The crowds prepare just before 7 p.m. each day to salute front-line workers.

New York City, the Big Apple, home to over 8 million people who speak over 800 languages, has joined many other cities to commemorate frontline workers in a grand display. The #clapbecausewecare initiative began as a way to encourage people across the nation to acknowledge the dedication, sacrifice, and hard work put forth by front line workers during the Covid-19 pandemic, from nurses to grocery store clerks to garbage collectors. This movement is, quite literally, a three-to-five minute period of applause from members of a city or community.

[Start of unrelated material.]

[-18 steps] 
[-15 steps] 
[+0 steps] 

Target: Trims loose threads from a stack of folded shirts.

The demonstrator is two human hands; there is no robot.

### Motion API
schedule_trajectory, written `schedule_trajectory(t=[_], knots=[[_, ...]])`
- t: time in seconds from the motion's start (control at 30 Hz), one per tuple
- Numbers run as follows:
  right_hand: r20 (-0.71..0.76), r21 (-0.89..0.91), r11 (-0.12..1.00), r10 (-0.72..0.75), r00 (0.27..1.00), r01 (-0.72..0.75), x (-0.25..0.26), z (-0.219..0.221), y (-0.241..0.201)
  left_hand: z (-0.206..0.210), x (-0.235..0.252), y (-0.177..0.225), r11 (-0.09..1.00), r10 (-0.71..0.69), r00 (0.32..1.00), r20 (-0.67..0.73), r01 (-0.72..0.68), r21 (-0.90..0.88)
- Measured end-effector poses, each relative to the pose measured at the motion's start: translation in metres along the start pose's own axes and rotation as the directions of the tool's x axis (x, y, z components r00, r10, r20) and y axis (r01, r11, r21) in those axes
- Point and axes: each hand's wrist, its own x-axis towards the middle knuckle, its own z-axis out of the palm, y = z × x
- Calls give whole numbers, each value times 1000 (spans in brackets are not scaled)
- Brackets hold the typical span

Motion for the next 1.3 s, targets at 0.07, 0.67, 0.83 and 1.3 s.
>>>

Each day at 7 p.m., thunderous applause booms throughout the city, stretching from one borough to the next. Cheers, car horns and the sound of spoons banging on the backs of metal pots fill the streets as an entire city comes together in a few moments of gratitude. “At 7 p.m. every night the city wakes up with claps, pots, pans honoring our heath care workers. Its inhabitants longing for a purpose, even if that purpose is just to feel a little less alone,” Lori Prince, a Manhattan resident who has lived in the city for nearly three decades, said. “My heart soars when I see people waving from rooftops or playing their trumpet out the window. In this time of uncertainty, it is comforting to know that every night at 7 p.m. I can be certain my neighbor upstairs will be hitting a cowbell and smiling.”